Justin Kasper, associate professor of climate and space sciences and engineering of the University of Michigan and principal investigator of the SWEAP investigation, and his team created a home-made device called the Solar Environment Simulator. This contraption rinsed the model cup with roughly 10 kilowatts of light – which is enough to heat a sheet of metal to 980 degrees Celsius (1,800 degrees Fahrenheit) in seconds – putting it through its paces, and proving successful in analysing the simulated solar wind.
“Watching the instrument track the signal from the ion beam as if it was plasma flowing from the Sun was a thrilling preview of what we will see with Parker Solar Probe,” says Kasper.
The Sun’s atmosphere has been known to bring an upheaval of plasma into space; these are referred to as Coronal Mass Ejections. These ejections are powerful enough that they can reach the outer planets of our Solar System. As scientists are not able to predict these events, CMEs can unexpectedly create geomagnetic oscillations that tamper with satellite electronics, interfere with GPS and radio communications and, in the worst-case scenario, power grids can become overloaded and cause power cuts.
The aim of the Parker Solar Probe is to see what makes up the Sun’s corona – the outer atmosphere of the Sun consisting of copious amounts of plasma – and what is driving these expulsions of solar material. With such information, scientists on Earth can be better prepared for such harmful events, producing a better early-warning system.
The Faraday cup is a part of the team of instruments aiming to find out these answers. To test the model cup, researchers had to invent a new simulator, which was located at the Smithsonian Astrophysical Observatory in Cambridge, Massachusetts, United States. Inside this room resembling an operating room was a quartet of modified older-model IMAX projectors designed to recreate the Sun’s light.
“It turns out a movie theatre bulb on an IMAX projector runs at about the same (5,420 degrees Celsius) 5,700 degrees Kelvin – the same effective temperature as the surface of the Sun,” says Kasper. “And it gives off nearly the same spectrum of light as the surface.”
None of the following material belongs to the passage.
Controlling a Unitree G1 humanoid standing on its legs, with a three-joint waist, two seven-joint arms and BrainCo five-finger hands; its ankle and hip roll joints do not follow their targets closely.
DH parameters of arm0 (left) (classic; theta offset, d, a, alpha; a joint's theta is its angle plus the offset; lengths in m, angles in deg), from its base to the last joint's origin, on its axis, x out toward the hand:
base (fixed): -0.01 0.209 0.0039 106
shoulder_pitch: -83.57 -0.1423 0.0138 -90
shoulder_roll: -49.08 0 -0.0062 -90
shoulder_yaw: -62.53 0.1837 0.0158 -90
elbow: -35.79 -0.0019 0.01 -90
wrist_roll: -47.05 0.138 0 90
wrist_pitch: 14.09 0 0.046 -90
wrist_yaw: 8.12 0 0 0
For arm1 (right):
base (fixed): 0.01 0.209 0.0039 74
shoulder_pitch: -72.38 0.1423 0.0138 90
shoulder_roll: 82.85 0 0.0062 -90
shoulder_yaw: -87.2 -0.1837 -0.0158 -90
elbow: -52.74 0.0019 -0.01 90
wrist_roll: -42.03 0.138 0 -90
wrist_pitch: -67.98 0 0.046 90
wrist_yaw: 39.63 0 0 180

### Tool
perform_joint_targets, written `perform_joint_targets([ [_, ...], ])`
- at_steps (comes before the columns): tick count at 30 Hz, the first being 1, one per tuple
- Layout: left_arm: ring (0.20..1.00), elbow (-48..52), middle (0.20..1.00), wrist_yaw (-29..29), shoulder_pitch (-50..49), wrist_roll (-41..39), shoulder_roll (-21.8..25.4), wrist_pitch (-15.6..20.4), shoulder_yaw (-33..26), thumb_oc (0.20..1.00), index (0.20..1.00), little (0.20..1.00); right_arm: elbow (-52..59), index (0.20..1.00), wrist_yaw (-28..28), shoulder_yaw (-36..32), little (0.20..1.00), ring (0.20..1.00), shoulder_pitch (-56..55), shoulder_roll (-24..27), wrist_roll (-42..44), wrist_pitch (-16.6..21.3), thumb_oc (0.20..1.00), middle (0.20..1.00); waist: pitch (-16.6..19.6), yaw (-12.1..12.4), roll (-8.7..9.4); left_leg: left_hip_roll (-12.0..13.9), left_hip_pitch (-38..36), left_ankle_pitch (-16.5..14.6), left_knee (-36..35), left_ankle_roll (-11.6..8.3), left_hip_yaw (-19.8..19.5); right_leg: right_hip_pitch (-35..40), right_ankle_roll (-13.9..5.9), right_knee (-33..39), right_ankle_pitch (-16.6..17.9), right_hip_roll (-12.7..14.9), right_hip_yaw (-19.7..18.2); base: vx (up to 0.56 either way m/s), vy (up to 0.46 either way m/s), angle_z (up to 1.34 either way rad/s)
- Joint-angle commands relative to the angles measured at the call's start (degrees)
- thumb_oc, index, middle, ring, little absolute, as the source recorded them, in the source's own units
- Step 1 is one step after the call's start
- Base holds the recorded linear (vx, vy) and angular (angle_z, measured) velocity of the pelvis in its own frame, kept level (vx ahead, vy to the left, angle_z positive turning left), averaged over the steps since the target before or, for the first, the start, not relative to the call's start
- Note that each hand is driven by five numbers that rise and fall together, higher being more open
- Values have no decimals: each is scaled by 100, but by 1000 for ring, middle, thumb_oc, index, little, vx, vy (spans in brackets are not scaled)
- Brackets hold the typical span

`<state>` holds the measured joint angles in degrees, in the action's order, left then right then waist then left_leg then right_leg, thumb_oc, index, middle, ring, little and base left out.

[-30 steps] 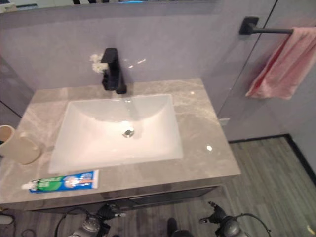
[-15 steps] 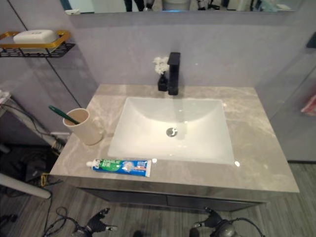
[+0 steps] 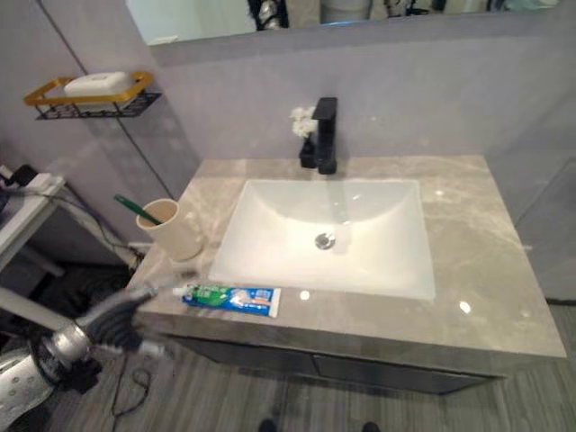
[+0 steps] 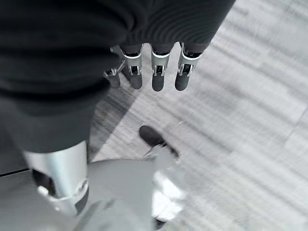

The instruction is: Put brush and paste in cup on sink, flatten towel.

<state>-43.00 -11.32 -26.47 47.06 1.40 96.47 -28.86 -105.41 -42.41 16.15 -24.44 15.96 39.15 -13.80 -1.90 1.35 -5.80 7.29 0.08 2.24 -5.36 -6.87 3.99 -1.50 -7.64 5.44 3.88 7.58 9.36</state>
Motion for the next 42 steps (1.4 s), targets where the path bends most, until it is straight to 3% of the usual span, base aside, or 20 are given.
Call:
perform_joint_targets([
  [1,1000,-21,1000,393,223,-77,81,0,-63,1000,1000,1000,4,1000,-67,34,1000,1000,430,-67,145,-64,1000,1000,-126,-46,438,-201,-131,-171,36,53,165,145,-57,-94,183,123,-313,15,5,-43],
  [12,1000,-961,1000,590,699,256,-365,-118,104,1000,1000,1000,86,1000,-152,12,1000,1000,404,-76,120,-96,1000,1000,-204,-197,514,-191,-117,-261,36,80,430,-64,-91,-44,255,130,-627,35,24,-15],
  [35,1000,-1363,1000,502,755,585,-635,-125,562,1000,1000,1000,323,1000,-128,79,1000,1000,326,-48,105,-1,1000,1000,-169,-358,650,-43,-393,-393,36,46,673,-3,-88,-44,185,17,-820,18,0,-6],
  [36,940,-1345,940,505,745,623,-638,-132,566,940,940,940,351,1000,-124,73,1000,1000,307,-47,111,12,1000,1000,-161,-370,652,-41,-412,-402,36,43,688,3,-88,-44,174,6,-822,7,-6,-15],
  [37,821,-1373,821,491,737,659,-639,-115,604,821,821,821,400,1000,-130,70,1000,1000,273,-38,109,23,1000,1000,-157,-385,660,-32,-425,-408,36,38,702,8,-88,-44,167,0,-838,7,-5,-13],
  [38,805,-1374,805,491,737,659,-639,-115,605,805,805,805,401,1000,-130,70,1000,1000,272,-38,109,23,1000,1000,-157,-384,660,-32,-426,-409,36,38,702,8,-88,-44,167,0,-839,1,-9,-9],
  [40,680,-1389,680,482,744,702,-627,-93,668,680,680,680,378,1000,-122,75,1000,1000,266,-31,91,26,1000,1000,-153,-393,661,-25,-433,-410,36,35,710,14,-87,-44,164,-8,-842,0,0,0],
  [42,627,-1421,627,473,761,784,-587,-74,727,627,627,627,347,1000,-112,68,1000,1000,261,-25,89,42,1000,1000,-148,-401,663,-10,-446,-414,36,31,716,21,-89,-44,160,-10,-841,0,0,0],
])
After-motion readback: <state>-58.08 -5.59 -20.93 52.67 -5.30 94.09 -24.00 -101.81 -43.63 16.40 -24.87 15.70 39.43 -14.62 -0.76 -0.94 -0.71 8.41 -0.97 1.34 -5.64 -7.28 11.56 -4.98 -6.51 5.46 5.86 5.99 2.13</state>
As there is no atmosphere in space, a more ideal environment for testing the circumsolar environment would have as little atmosphere as possible. This is why the cup was also placed inside a seven-foot-long silver metal vacuum for testing. The night before testing, the researchers started eliminating all the air in the chamber, and by the time testing came round, the chamber registered roughly one-billionth of the Earth’s atmosphere.
With the four IMAX projectors pointing at the vacuum tube and the Faraday cup, there was only one more aspect of the simulator missing: the ability to generate the kind of particles that the Faraday will be sensing and analysing. For this the team brought forth an ion gun, which was attached to the vacuum tube hatch and pointed at the Faraday cup.
“The ion gun takes a pellet of metal and heats it up,” says Anthony Case, an astrophysicist at the Harvard Smithsonian Institute for Astrophysics. “When it gets hot, ions start boiling off this piece of metal. Then you hook it up to a battery, accelerating the ions out of the gun. And we can direct them right toward the Faraday cup’s aperture, where they’ll be measured.”
The final test of the Faraday cup could handle the heat and stretch beyond expectations. This is an extremely positive sign for the Parker Solar Probe’s launch in the summer.
“As for the test today, it confirmed what I had suspected – when you take an amazing team of scientists and engineers, give them a complex, difficult, interesting project and the motivation of exploring a region of the universe humankind has never been to before, remarkable things happen,” says Kelly Korreck, a U-M alumna and astrophysicist at the institute, who serves as head of science operations on Parker’s SWEAP investigation as well as SWEAP activities for the Smithsonian.